# What you have to do
Where the line containing "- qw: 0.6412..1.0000" appears, end your copy; everything from the first line of the records below up to and including it must be reproduced exactly.

BEGIN

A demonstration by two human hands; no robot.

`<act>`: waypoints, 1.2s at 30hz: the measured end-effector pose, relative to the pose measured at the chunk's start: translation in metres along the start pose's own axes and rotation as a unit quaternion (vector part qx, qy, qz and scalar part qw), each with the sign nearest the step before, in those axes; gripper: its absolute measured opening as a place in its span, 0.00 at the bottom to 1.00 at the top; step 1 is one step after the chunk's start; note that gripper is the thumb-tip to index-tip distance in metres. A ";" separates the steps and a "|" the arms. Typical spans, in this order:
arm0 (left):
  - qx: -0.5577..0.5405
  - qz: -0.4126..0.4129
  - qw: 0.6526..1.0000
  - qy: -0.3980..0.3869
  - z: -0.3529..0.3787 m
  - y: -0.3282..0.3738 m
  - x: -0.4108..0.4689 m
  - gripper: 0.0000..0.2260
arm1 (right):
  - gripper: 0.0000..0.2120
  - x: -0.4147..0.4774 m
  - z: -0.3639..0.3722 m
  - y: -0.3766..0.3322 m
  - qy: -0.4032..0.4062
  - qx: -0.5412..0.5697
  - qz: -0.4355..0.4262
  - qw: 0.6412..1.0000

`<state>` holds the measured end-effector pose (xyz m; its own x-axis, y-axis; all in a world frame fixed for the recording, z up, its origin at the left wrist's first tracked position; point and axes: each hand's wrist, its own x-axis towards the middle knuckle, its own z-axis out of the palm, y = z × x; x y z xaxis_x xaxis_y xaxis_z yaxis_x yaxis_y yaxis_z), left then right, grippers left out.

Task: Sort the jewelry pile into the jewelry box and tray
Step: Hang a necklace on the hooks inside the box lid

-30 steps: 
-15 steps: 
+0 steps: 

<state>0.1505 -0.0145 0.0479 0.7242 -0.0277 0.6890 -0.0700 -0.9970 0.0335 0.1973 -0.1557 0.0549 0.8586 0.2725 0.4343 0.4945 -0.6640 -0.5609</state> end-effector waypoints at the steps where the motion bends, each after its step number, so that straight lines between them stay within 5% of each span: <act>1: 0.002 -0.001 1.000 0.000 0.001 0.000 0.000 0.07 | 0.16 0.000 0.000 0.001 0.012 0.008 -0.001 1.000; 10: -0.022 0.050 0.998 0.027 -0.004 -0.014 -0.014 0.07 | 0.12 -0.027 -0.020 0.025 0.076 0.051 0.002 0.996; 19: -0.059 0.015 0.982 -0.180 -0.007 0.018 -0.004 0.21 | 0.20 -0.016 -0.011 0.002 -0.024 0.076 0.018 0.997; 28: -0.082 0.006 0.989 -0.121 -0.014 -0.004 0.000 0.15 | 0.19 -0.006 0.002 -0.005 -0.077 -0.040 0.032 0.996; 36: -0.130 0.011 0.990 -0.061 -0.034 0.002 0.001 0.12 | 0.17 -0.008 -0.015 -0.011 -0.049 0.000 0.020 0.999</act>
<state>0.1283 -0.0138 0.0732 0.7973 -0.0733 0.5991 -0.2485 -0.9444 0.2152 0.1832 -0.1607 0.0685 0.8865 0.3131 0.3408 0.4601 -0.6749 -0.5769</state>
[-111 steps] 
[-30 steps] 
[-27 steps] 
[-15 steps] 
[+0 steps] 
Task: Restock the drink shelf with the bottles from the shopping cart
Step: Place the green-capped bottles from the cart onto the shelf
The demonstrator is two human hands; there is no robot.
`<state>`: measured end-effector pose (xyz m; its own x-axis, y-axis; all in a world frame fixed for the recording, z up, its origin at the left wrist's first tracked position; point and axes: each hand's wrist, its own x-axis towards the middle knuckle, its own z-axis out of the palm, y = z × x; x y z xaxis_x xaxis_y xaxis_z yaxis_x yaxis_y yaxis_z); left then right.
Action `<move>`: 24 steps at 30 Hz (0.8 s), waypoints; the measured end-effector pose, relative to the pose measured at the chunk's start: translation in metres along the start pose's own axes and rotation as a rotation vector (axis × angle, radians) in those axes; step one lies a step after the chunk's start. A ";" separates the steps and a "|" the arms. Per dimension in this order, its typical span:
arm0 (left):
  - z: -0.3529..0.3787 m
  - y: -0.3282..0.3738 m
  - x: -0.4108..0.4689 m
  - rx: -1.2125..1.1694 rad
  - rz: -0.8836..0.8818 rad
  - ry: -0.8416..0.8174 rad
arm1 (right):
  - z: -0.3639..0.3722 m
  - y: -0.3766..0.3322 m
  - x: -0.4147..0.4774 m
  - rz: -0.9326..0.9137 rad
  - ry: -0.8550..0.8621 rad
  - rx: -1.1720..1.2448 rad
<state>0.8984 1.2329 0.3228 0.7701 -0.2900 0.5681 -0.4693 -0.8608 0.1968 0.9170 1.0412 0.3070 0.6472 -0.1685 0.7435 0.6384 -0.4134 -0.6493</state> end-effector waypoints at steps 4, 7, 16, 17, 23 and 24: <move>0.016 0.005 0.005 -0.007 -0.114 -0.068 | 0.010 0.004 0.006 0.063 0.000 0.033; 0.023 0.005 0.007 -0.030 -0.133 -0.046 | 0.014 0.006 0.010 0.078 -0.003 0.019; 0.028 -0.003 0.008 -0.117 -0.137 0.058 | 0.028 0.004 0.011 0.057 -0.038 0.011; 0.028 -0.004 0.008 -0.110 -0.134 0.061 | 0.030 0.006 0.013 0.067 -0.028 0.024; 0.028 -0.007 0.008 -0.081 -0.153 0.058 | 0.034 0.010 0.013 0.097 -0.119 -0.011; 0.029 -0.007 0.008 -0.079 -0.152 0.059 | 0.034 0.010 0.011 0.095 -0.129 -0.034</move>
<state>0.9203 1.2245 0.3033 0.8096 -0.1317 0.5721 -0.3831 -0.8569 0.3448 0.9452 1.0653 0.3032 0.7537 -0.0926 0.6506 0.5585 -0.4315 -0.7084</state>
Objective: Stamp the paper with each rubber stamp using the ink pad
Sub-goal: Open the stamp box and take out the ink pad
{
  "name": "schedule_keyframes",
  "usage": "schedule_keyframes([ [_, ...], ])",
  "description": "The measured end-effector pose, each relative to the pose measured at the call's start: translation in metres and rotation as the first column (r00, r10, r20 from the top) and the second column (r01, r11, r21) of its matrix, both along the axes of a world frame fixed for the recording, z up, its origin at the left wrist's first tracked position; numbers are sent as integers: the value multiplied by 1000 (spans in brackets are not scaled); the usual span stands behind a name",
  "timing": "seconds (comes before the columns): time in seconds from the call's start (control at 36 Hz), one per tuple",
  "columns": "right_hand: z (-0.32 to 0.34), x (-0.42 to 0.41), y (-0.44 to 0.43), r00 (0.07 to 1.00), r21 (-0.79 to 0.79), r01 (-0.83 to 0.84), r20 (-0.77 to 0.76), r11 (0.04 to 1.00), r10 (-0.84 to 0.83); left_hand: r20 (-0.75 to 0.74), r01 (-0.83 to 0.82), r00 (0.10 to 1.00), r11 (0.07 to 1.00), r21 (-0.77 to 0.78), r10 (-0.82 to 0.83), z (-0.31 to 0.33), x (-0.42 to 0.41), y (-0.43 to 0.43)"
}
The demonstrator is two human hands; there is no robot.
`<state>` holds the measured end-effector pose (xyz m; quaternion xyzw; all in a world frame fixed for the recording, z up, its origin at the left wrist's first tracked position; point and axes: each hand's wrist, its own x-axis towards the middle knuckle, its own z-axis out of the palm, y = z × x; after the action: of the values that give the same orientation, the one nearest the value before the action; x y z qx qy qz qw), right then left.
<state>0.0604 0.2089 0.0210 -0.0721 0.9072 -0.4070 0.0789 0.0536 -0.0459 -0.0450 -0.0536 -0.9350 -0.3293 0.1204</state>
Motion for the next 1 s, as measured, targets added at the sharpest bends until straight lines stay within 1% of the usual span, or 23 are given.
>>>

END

# Written answer
A demonstration by two human hands; no robot.

`<act>`: waypoints, 1.2s at 30hz: the measured end-effector pose, relative to the pose measured at the chunk's start: translation in metres along the start pose's own axes and rotation as a unit quaternion (vector part qx, qy, qz and scalar part qw), each with the sign nearest the step before, in those axes; gripper: its absolute measured opening as a place in its span, 0.00 at the bottom to 1.00 at the top; step 1 is one step after the chunk's start; note that gripper is the thumb-tip to index-tip distance in metres. A ";" separates the steps and a "|" the arms. Typical spans, in this order:
arm0 (left):
  - qx: -0.5577..0.5405
  - qz: -0.4126..0.4129
  - qw: 0.6526..1.0000
  - qy: -0.3980..0.3869
  - z: -0.3529..0.3787 m
  - y: -0.3282..0.3738 m
  - x: -0.4108..0.4689 m
  - gripper: 0.0000..0.2260
arm1 (right):
  - gripper: 0.0000..0.2120
  - x: -0.4147..0.4774 m
  - z: -0.3639..0.3722 m
  - y: -0.3766..0.3322 m
  - qy: -0.4032..0.4062
  - qx: -0.5412..0.5697
  - qz: -0.4355..0.4262
  - qw: 0.6412..1.0000

Fully answered, the exercise is complete.